Fue un excepcional maestro de novicios a los que formaba con la palabra y el testimonio: dormía en el suelo, era sumamente frugal en la comida, y dedicaba casi todas las horas del día a la oración y a la caridad. Sanaba el cuerpo y el alma. A todos abría las puertas de par en par ejercitando de manera sublime todas las obras de misericordia.
Pero la asistencia que se procuraba en Jerez a los enfermos que no tenían recursos dejaba mucho que desear. Además, las autoridades decidieron suprimir hospitales, entre los que se hallaba también el de Juan. Y entonces confeccionó un informe preciso (Memorial) consignando la actividad que ellos llevaban a cabo en estos términos: «con diligencia, cuidado y mucha caridad, haciéndose muy buena obra y servicio a Dios nuestro Señor, porque él y sus hermanos de hábito son hombres virtuosos y profesan esta caridad de curar los pobres enfermos». Lo redactó a instancias del arzobispo de Sevilla, cardenal Rodrigo de Castro, quien preocupado por esta determinación de las autoridades le había encargado esa misión. Con todo el dolor de su corazón, y dando muestras de virtud, Juan Grande afrontó la reducción hospitalaria prevista, ofreciendo a Dios sus contrariedades y sufrimientos. Seguramente le consoló también la presencia de su madre que pasó junto a él los últimos años de su vida.

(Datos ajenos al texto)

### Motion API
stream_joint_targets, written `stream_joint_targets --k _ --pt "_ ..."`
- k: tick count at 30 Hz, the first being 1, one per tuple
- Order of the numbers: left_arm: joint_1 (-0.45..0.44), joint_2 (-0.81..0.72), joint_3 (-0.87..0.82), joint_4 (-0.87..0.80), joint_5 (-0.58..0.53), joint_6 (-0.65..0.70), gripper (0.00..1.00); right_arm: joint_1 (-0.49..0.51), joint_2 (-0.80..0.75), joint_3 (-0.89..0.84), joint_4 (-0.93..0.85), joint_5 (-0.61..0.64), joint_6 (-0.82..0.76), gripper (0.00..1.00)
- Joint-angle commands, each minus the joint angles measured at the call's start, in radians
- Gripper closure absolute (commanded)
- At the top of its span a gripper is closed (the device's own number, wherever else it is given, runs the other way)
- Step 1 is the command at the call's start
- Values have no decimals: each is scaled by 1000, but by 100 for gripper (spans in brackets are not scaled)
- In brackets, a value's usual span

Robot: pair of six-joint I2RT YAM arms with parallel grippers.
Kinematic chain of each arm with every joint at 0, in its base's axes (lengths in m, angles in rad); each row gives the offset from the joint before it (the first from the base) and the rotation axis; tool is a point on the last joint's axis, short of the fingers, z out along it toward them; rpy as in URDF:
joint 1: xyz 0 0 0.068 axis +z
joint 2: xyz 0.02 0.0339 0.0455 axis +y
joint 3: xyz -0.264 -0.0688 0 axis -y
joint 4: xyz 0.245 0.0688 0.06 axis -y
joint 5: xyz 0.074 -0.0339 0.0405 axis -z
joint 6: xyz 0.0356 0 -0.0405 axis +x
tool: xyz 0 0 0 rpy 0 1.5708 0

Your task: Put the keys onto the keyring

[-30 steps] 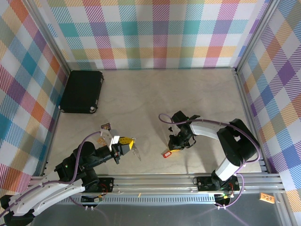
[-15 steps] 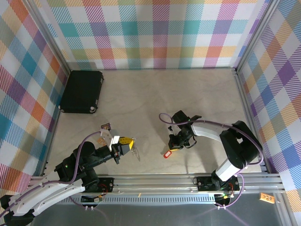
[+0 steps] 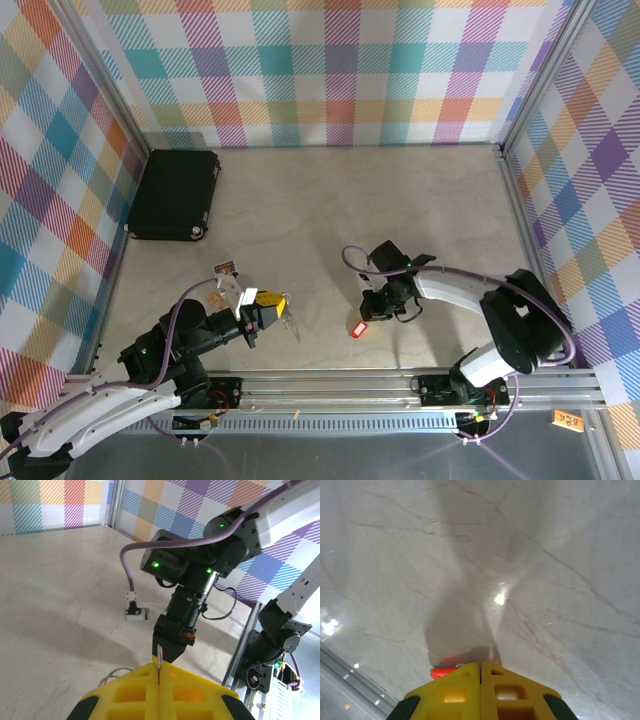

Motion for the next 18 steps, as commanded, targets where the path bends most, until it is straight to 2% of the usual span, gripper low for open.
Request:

En 1600 se desencadenó en Jerez una virulenta epidemia de peste. Contagiado por ella, el santo murió el 3 de junio de ese año mártir de la caridad. Pío IX lo beatificó el 13 de noviembre de 1853. Juan Pablo II lo canonizó el 2 de junio de 1996. En 1986 había sido proclamado patrón de la diócesis de Jerez de la Frontera.